Dans un énième effort pour sauver son affaire, Jo’ Morgan a tenté de contracter un prêt de 250 000 livres sterling. Clara se souvient : « Quand Jo’ a appris qu’elle n’obtiendrait pas de prêt, elle a appelé d’anciens salariés pour annoncer une possible fermeture définitive des auberges ». À Fort William, des établissements touristiques concurrents, qui avaient pu recevoir du public cet été, s’apprêtent à fermer provisoirement. Pour l’expatriée française : « C‘est économiquement risqué de rester ouvert cet hiver, alors que plusieurs pays européens sont reconfinés ».

14 cas de Covid-19

En cette période de crise sanitaire, sur l’archipel Britannique, l’Écosse ressemble à un îlot. Seule la ville d’Aberdeen, sur les rives de la mer du Nord, a connu un second confinement. À Fort William, quatorze cas de Covid-19 ont été dépistés, puis rapidement isolés.
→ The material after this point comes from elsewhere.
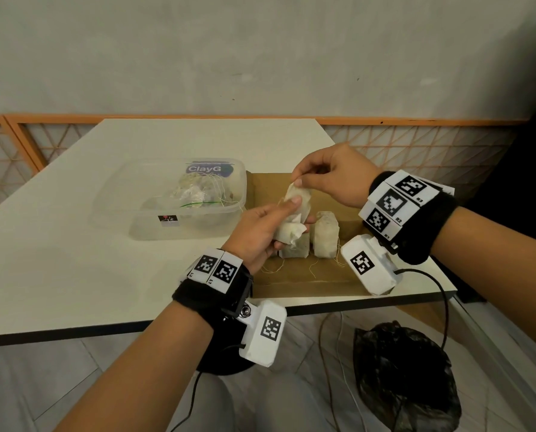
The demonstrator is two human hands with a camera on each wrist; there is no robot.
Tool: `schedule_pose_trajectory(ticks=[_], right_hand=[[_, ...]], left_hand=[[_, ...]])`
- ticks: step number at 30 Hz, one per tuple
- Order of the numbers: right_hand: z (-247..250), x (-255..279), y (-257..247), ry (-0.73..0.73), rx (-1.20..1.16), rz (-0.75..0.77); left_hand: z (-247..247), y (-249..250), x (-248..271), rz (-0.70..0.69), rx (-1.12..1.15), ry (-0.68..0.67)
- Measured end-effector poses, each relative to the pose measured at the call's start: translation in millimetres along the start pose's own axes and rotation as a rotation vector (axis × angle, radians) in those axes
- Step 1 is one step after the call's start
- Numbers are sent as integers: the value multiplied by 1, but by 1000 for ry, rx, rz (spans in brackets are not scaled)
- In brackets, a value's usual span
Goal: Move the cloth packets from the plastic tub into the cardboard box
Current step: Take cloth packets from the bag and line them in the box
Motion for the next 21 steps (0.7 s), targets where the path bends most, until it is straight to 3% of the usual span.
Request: schedule_pose_trajectory(ticks=[4, 7, 11, 13, 17, 21], right_hand=[[1, -2, -4, -31, 97, -18], [1, -2, 2, -112, 150, -232], [-4, 6, 12, -267, -288, -461], [-5, 8, 13, -195, -413, -417], [0, 4, 13, -27, -409, -305], [7, 4, 10, -15, -375, -259]], left_hand=[[-1, -3, 0, 14, -29, -7], [0, -3, -1, -2, -4, -1], [-1, -3, 2, -15, -5, 5], [-4, -2, 3, -17, 3, 10], [-5, -2, 3, -38, -63, 34], [-4, -2, 2, -25, -64, 49]])
Point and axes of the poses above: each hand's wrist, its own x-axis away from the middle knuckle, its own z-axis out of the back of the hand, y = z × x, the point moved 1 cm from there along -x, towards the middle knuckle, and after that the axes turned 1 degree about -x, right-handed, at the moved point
Dès le début de la crise, la Première ministre d’Écosse, Nicola Sturgeon, a mis en place des mesures contraignantes pour endiguer la propagation du virus. « Depuis juillet, nous ne sommes pas sortis dans les bars. D’ailleurs, ils doivent fermer plus tôt. En revanche, on reçoit des amis, dans la limite fixée à six personnes par le gouvernement. Parce que nous devons veiller sur l’auberge, nous sommes confinés, mais cela nous va bien », positive Clara.
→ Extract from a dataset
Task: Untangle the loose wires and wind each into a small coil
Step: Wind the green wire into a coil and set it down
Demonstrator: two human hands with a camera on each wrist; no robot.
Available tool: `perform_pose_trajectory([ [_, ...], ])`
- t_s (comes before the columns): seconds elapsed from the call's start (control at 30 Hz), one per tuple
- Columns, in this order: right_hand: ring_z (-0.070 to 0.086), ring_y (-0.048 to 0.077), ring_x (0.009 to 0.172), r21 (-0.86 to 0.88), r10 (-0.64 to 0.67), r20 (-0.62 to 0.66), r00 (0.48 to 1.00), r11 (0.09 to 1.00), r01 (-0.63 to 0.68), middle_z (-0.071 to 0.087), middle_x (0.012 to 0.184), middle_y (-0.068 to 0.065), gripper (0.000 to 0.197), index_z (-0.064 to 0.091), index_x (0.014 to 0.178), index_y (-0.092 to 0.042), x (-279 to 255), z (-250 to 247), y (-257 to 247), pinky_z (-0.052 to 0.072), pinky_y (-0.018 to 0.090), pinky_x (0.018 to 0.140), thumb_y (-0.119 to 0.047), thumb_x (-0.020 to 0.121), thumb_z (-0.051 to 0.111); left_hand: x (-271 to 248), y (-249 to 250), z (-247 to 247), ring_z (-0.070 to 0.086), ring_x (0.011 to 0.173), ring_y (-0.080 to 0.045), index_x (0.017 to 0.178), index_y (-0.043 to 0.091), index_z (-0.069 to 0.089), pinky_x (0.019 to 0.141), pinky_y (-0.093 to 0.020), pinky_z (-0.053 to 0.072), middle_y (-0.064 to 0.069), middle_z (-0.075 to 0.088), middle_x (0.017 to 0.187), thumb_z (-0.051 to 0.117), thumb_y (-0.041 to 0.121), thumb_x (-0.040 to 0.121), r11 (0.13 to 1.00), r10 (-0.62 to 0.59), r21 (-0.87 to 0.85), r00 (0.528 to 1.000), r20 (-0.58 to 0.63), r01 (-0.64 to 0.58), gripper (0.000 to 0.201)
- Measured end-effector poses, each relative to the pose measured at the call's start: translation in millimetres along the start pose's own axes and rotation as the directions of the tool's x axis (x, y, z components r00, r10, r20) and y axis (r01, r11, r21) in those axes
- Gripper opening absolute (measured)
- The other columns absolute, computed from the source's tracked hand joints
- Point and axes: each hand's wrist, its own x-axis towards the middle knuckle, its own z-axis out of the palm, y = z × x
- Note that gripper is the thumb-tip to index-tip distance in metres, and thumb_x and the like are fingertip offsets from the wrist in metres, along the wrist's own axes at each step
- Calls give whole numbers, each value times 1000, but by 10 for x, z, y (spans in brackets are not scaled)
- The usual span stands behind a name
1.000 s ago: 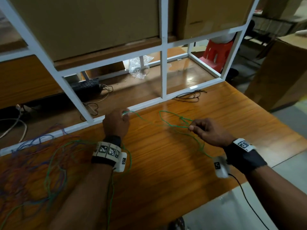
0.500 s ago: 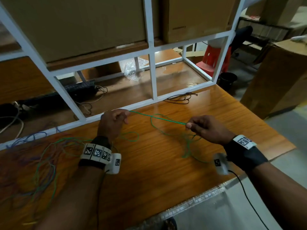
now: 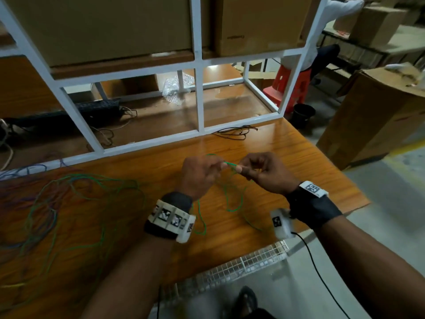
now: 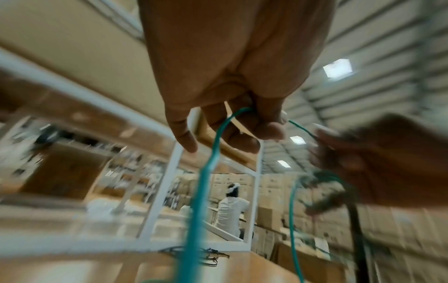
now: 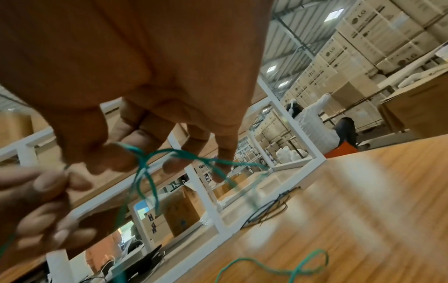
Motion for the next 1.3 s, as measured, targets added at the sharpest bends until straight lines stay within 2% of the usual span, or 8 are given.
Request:
perform_pose_trajectory([
  [0.17, 66, 11, 67, -59, 29, 170, 985, 998, -19, 70, 70, -2, 27, 72, 82, -13, 43, -505, 346, 53, 30, 66, -37, 96, 72, 181, -227, -159, 61, 69, 7, 90, 18, 76, 69, -4, 42, 1, 72, 76, 61, 24, 99, 935, -318, -209, 939, -130, 288, 19],
  [0.43, 66, 32, 69, 153, 128, 219, 967, 974, -164, 65, 70, 17, 51, 70, 87, 6, 194, -1084, 1067, 56, 46, 70, -44, 95, 71, 585, -709, 55, 61, 109, -35, 112, 24, 72, 96, -47, 47, -13, 70, 117, 48, 63, 85, 675, -708, 35, 660, -249, 737, 53],
  [0.6, 50, 24, 55, 118, 27, 244, 970, 991, -57, 55, 61, 20, 46, 64, 77, 7, 388, -890, 936, 41, 30, 58, -32, 101, 66, 705, 244, 600, -2, 154, -23, 157, 41, 14, 122, -54, -1, 9, 9, 167, 64, 50, 91, 863, -354, 425, 927, 126, 272, 83],
  [0.7, 41, 20, 51, 151, 45, 245, 968, 985, -84, 47, 53, 5, 49, 64, 74, 1, 508, -741, 795, 34, 31, 55, -36, 104, 61, 824, 459, 777, 44, 135, -19, 144, 41, 43, 118, -56, 19, 9, 56, 139, 51, 45, 100, 902, -222, 421, 935, 277, 90, 45],
  [0.8, 44, 15, 47, 216, 112, 205, 972, 964, -157, 52, 56, -10, 52, 62, 77, -5, 482, -723, 752, 38, 27, 53, -45, 107, 48, 889, 173, 652, 61, 84, -10, 111, 27, 72, 77, -32, 48, 9, 68, 95, 52, 29, 103, 980, -200, 23, 967, 160, 199, 22],
  [0.97, 46, 16, 54, 83, 146, 180, 973, 983, -163, 59, 68, 9, 55, 72, 92, -2, 279, -927, 1107, 37, 29, 55, -55, 98, 57, 915, -528, 55, 58, 96, -16, 104, 17, 76, 81, -27, 39, -5, 71, 110, 49, 27, 103, 849, -510, -12, 812, -285, 529, 28],
  [1.17, 63, 43, 69, -60, 181, 127, 975, 983, -175, 68, 78, 26, 41, 74, 88, -5, 233, -851, 1307, 48, 34, 60, -43, 100, 63, 882, -923, 119, 59, 111, -39, 121, 20, 69, 97, -49, 50, -13, 65, 128, 52, 36, 99, 644, -685, 342, 715, -139, 684, 32],
  [1.3, 58, 6, 54, -113, 152, 57, 987, 983, -144, 64, 60, -6, 29, 77, 87, -14, 358, -627, 1050, 45, 33, 54, -32, 103, 62, 914, -349, 510, 24, 148, -25, 149, 36, 37, 121, -49, 15, 4, 34, 159, 59, 48, 93, 860, -358, 401, 933, 32, 316, 61],
])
Pour garder le moral malgré l’arrivée de l’hiver, le couple binational peut compter sur une troisième colocataire, Maya, leur chienne de six mois. « C’est elle qui rythme nos journées. Sortir le chien est un bon prétexte pour faire quelques pas dans la montagne », souligne la fière propriétaire de Maya.

« On se chauffe surtout avec le feu au charbon. J’évite au maximum d’utiliser le gaz, hormis pour le chauffe-eau. Même si nous ne payons pas les charges, je ne veux pas alourdir la facture de Jo’. D’autant plus que l’on doit chauffer toutes les chambres pour éviter les moisissures. La peinture a été refaite il y a moins d’un an », ironise-t-elle.

Clara, Mark et Maya se sont habitués à leur quotidien en isolement, mais ils pourraient partir très bientôt. « On voit au jour le jour, on ne sait pas comment cela va évoluer. En parallèle, je suis sur le point de monter mon entreprise dans l’alimentaire, c’est une reconversion totale. Confinée et sans devoir payer de loyer, ça a été plus facile », conclut Clara. Elle se voit emménager à Inverness, « la capitale des Highlands ». Laissant derrière elle Fort William, « capitale britannique des sports d’extérieur », à une époque où rester à l’intérieur est devenu la norme.